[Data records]
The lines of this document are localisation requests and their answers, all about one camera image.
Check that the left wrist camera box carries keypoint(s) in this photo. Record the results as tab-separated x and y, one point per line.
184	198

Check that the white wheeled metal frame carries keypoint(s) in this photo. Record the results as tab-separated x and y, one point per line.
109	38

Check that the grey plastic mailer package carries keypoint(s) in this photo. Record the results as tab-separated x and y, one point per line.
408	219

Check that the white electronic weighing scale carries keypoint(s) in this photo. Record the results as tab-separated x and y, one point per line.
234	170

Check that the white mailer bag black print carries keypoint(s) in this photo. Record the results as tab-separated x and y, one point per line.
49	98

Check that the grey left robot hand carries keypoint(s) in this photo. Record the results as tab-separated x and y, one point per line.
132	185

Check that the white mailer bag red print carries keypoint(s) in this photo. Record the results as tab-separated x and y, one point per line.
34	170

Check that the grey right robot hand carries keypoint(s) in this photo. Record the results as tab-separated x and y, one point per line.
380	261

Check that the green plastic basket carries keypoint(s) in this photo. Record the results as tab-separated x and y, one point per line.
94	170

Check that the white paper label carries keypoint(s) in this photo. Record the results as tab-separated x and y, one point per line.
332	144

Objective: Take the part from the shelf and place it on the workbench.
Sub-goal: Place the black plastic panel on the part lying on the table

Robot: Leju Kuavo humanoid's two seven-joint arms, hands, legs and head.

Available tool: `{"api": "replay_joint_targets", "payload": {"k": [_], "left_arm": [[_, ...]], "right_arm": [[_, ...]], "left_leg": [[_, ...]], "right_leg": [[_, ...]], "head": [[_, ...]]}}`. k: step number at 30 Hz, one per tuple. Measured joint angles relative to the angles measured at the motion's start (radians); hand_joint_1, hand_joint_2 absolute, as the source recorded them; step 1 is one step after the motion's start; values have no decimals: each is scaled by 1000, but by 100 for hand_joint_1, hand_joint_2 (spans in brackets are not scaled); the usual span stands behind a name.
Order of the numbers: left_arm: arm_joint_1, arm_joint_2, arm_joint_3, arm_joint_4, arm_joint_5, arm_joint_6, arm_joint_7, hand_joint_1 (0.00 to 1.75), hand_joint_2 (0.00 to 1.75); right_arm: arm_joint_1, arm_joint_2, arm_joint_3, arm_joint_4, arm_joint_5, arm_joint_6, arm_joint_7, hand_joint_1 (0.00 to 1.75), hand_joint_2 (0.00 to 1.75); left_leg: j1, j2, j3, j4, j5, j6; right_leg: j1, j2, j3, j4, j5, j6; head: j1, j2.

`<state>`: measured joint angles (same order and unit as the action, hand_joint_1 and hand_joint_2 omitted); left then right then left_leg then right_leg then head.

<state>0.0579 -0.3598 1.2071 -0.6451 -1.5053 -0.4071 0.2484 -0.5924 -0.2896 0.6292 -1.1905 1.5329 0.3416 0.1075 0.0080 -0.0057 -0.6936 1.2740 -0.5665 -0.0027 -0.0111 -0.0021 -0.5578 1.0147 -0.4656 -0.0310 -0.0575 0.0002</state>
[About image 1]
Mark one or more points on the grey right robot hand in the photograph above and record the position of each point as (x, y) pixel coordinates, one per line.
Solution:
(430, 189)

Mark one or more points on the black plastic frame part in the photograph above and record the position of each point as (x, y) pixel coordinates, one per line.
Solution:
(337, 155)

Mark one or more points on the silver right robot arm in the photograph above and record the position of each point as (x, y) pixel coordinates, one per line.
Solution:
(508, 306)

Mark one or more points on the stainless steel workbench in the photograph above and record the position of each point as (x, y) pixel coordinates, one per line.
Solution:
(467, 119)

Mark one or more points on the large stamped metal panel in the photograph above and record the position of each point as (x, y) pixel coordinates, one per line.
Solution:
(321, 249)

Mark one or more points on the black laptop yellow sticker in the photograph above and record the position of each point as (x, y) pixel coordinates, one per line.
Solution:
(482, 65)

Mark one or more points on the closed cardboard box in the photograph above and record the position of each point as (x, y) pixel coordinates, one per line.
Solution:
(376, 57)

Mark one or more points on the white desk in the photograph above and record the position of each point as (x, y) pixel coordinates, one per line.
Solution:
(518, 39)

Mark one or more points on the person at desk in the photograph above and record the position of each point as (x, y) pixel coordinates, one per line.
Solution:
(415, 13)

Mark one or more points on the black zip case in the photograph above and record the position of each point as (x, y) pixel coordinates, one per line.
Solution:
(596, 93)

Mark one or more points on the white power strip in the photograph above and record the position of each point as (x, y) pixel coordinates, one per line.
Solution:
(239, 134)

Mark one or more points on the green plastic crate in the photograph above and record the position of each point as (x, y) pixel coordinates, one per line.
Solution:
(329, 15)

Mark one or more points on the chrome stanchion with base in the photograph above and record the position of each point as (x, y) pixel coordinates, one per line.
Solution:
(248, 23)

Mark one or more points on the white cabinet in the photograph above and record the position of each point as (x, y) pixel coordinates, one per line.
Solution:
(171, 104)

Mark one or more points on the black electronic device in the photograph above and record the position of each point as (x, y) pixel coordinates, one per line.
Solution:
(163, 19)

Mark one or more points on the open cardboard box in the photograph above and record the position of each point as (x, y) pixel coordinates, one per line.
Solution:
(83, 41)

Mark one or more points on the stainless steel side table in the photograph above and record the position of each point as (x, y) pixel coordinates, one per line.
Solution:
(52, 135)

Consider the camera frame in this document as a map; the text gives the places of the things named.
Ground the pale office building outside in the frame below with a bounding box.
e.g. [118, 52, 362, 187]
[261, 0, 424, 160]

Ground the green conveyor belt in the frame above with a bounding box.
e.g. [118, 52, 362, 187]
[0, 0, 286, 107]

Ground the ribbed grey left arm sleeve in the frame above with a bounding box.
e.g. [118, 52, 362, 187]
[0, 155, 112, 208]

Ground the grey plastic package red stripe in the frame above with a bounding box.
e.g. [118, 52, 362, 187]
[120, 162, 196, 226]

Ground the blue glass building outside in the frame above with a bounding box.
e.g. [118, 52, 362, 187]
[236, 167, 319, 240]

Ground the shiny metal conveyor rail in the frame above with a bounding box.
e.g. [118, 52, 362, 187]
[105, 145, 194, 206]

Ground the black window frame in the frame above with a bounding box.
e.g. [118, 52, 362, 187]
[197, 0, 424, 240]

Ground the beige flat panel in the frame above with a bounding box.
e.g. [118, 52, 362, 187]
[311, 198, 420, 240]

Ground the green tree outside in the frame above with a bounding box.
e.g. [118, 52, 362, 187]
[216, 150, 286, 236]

### Task instructions
Your answer must be the lines from the first line of the records through the line containing "Robot: Leju Kuavo", copied exactly.

### Output of the exercise
The lines of this document are localisation requests and their answers, all about one camera image.
Check that the left wrist camera box carries keypoint(s) in this photo. Record the results as tab-separated x and y, one point per line.
184	198

Check that the white wheeled metal frame carries keypoint(s) in this photo. Record the results as tab-separated x and y, one point per line.
109	38

Check that the grey plastic mailer package carries keypoint(s) in this photo. Record the results as tab-separated x and y, one point per line.
408	219

Check that the white electronic weighing scale carries keypoint(s) in this photo. Record the results as tab-separated x and y, one point per line.
234	170

Check that the white mailer bag black print carries keypoint(s) in this photo. Record the results as tab-separated x and y, one point per line.
49	98

Check that the grey left robot hand carries keypoint(s) in this photo. Record the results as tab-separated x and y, one point per line.
132	185

Check that the white mailer bag red print carries keypoint(s) in this photo. Record the results as tab-separated x and y, one point per line.
34	170

Check that the grey right robot hand carries keypoint(s) in this photo. Record the results as tab-separated x and y, one point per line.
380	261

Check that the green plastic basket carries keypoint(s) in this photo. Record the results as tab-separated x and y, one point per line.
94	170

Check that the white paper label carries keypoint(s) in this photo. Record the results as tab-separated x and y, one point per line.
332	144

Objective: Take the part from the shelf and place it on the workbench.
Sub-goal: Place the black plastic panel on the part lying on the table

Robot: Leju Kuavo humanoid's two seven-joint arms, hands, legs and head.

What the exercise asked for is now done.